● Work to complete: Only the text of the entries below should appear in your exact transcription; leave out every picture.

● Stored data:

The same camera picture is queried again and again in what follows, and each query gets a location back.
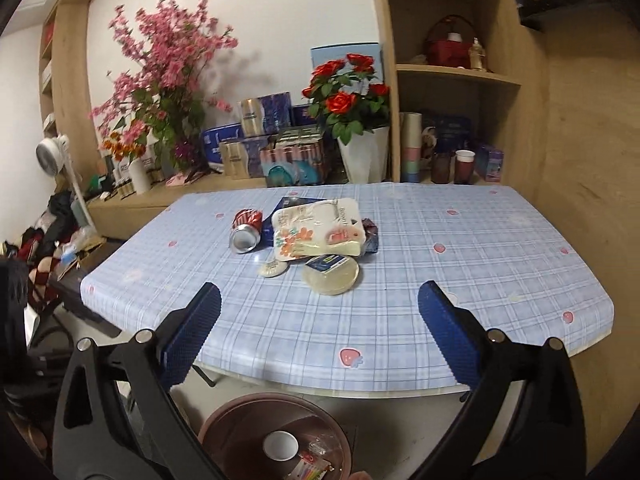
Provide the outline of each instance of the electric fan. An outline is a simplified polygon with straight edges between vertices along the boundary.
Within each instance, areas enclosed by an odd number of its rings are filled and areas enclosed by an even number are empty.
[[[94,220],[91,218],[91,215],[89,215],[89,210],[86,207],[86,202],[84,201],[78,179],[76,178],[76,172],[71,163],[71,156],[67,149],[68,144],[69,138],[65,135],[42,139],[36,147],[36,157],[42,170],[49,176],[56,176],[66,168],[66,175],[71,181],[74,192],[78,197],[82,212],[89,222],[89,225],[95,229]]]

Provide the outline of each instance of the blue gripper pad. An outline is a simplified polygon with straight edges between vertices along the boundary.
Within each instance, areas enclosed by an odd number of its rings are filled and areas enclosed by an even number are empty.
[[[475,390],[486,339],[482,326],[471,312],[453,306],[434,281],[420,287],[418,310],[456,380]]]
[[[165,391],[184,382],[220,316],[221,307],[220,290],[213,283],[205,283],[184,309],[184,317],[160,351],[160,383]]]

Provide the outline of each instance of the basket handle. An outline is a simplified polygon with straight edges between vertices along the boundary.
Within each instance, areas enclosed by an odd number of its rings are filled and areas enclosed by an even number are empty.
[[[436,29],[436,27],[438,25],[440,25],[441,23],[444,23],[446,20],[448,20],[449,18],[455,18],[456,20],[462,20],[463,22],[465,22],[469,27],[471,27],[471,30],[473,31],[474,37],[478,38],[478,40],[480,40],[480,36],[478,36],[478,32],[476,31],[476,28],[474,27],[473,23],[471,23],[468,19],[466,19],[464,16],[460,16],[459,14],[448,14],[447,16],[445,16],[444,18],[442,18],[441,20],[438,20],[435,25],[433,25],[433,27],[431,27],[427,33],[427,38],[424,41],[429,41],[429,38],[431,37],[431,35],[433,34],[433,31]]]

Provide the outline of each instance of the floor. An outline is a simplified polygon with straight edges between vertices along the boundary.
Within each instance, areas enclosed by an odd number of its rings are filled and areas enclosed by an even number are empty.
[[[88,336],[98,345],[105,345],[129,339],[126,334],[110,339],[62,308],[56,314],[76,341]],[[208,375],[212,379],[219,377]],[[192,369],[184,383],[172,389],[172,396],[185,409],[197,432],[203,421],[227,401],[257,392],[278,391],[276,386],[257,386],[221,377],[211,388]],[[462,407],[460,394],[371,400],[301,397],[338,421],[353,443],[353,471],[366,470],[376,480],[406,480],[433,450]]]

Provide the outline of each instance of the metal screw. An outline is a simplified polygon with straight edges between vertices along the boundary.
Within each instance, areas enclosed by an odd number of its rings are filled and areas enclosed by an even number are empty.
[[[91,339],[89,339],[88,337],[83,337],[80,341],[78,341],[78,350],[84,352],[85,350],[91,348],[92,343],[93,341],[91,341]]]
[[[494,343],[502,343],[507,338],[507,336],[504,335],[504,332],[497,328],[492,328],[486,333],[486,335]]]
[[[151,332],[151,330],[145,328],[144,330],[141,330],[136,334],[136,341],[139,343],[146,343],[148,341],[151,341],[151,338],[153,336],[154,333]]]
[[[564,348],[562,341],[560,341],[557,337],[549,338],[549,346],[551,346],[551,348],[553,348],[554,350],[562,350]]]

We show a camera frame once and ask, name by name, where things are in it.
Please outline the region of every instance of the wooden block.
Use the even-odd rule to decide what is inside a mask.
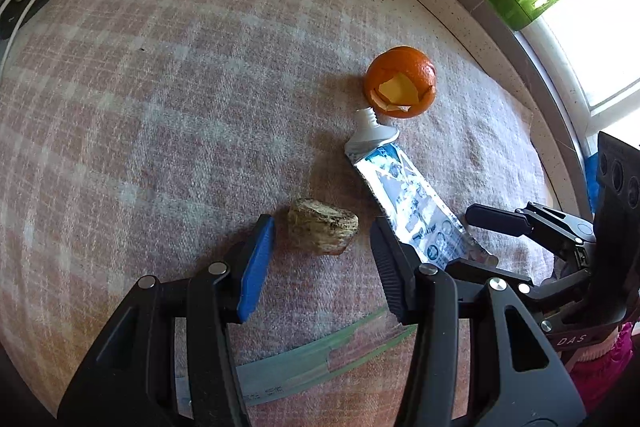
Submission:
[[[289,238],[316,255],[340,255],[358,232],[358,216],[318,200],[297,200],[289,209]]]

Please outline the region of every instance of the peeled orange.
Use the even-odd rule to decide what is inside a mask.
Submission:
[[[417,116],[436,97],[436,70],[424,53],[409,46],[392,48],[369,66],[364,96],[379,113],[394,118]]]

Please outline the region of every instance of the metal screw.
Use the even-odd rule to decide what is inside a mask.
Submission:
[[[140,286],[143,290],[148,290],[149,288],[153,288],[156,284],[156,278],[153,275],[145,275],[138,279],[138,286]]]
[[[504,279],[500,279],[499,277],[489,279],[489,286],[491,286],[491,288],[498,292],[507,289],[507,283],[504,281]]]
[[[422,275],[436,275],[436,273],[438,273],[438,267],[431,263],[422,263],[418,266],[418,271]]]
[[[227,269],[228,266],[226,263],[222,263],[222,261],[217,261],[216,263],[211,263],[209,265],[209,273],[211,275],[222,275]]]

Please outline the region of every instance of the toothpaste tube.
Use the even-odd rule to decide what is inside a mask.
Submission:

● Output for this task:
The same camera picture is queried again and again in what follows, and each query gets a location back.
Provide the outline of each instance of the electric fan. An outline is a simplified polygon with straight edges between vertices along the boundary.
Within each instance, areas enclosed by an odd number of its rings are filled and areas enclosed by an even number are empty.
[[[94,220],[91,218],[91,215],[89,215],[89,210],[86,207],[86,202],[84,201],[78,179],[76,178],[76,172],[71,163],[71,156],[67,149],[68,144],[69,138],[65,135],[42,139],[36,147],[36,157],[42,170],[49,176],[56,176],[66,168],[66,175],[71,181],[74,192],[78,197],[82,212],[89,222],[89,225],[95,229]]]

Provide the outline of each instance of the blue gripper pad. An outline is a simplified polygon with straight edges between vertices along the boundary.
Within each instance, areas enclosed by an odd number of its rings are filled and areas enclosed by an even number are empty.
[[[475,390],[486,339],[482,326],[471,312],[453,306],[434,281],[420,287],[418,310],[456,380]]]
[[[165,391],[184,382],[220,316],[221,307],[220,290],[213,283],[205,283],[184,309],[184,317],[160,351],[160,383]]]

Provide the outline of each instance of the basket handle. An outline is a simplified polygon with straight edges between vertices along the boundary.
Within each instance, areas enclosed by an odd number of its rings are filled and areas enclosed by an even number are empty.
[[[436,29],[436,27],[438,25],[440,25],[441,23],[444,23],[446,20],[448,20],[449,18],[455,18],[456,20],[462,20],[463,22],[465,22],[469,27],[471,27],[471,30],[473,31],[474,37],[478,38],[478,40],[480,40],[480,36],[478,36],[478,32],[476,31],[476,28],[474,27],[473,23],[471,23],[468,19],[466,19],[464,16],[460,16],[459,14],[448,14],[447,16],[445,16],[444,18],[442,18],[441,20],[438,20],[435,25],[433,25],[433,27],[431,27],[427,33],[427,38],[424,41],[429,41],[429,38],[431,37],[431,35],[433,34],[433,31]]]

Provide the outline of each instance of the floor. An outline is a simplified polygon with straight edges between vertices along the boundary.
Within each instance, areas enclosed by an odd number of its rings are filled and areas enclosed by an even number are empty.
[[[88,336],[98,345],[105,345],[129,339],[126,334],[110,339],[62,308],[56,314],[76,341]],[[208,375],[212,379],[219,377]],[[192,369],[184,383],[172,389],[172,396],[185,409],[197,432],[203,421],[227,401],[257,392],[278,391],[276,386],[257,386],[221,377],[211,388]],[[462,407],[460,394],[371,400],[301,397],[338,421],[353,443],[353,471],[366,470],[376,480],[406,480],[433,450]]]

Provide the outline of each instance of the metal screw. An outline is a simplified polygon with straight edges between vertices along the boundary.
Within each instance, areas enclosed by an odd number of its rings are filled and areas enclosed by an even number are empty.
[[[91,339],[89,339],[88,337],[83,337],[80,341],[78,341],[78,350],[84,352],[85,350],[91,348],[92,343],[93,341],[91,341]]]
[[[494,343],[502,343],[507,338],[507,336],[504,335],[504,332],[497,328],[492,328],[486,333],[486,335]]]
[[[151,332],[151,330],[145,328],[144,330],[141,330],[136,334],[136,341],[139,343],[146,343],[148,341],[151,341],[151,338],[153,336],[154,333]]]
[[[564,348],[562,341],[560,341],[557,337],[549,338],[549,346],[551,346],[551,348],[553,348],[554,350],[562,350]]]

We show a camera frame once and ask, name by name, where things are in it.
Please outline the region of every instance of the wooden block.
Use the even-odd rule to decide what is inside a mask.
Submission:
[[[289,238],[316,255],[340,255],[358,232],[358,216],[318,200],[297,200],[289,209]]]

Please outline the region of every instance of the peeled orange.
Use the even-odd rule to decide what is inside a mask.
Submission:
[[[417,116],[436,97],[436,70],[424,53],[409,46],[392,48],[369,66],[364,96],[379,113],[394,118]]]

Please outline the region of every instance of the metal screw.
Use the even-odd rule to decide what is inside a mask.
Submission:
[[[140,286],[143,290],[148,290],[149,288],[153,288],[156,284],[156,278],[153,275],[145,275],[138,279],[138,286]]]
[[[504,279],[500,279],[499,277],[489,279],[489,286],[491,286],[491,288],[498,292],[507,289],[507,283],[504,281]]]
[[[422,275],[436,275],[436,273],[438,273],[438,267],[431,263],[422,263],[418,266],[418,271]]]
[[[227,269],[228,266],[226,263],[222,263],[222,261],[217,261],[216,263],[211,263],[209,265],[209,273],[211,275],[222,275]]]

Please outline the region of every instance of the toothpaste tube.
Use the even-odd rule to decide what is inside a mask.
Submission:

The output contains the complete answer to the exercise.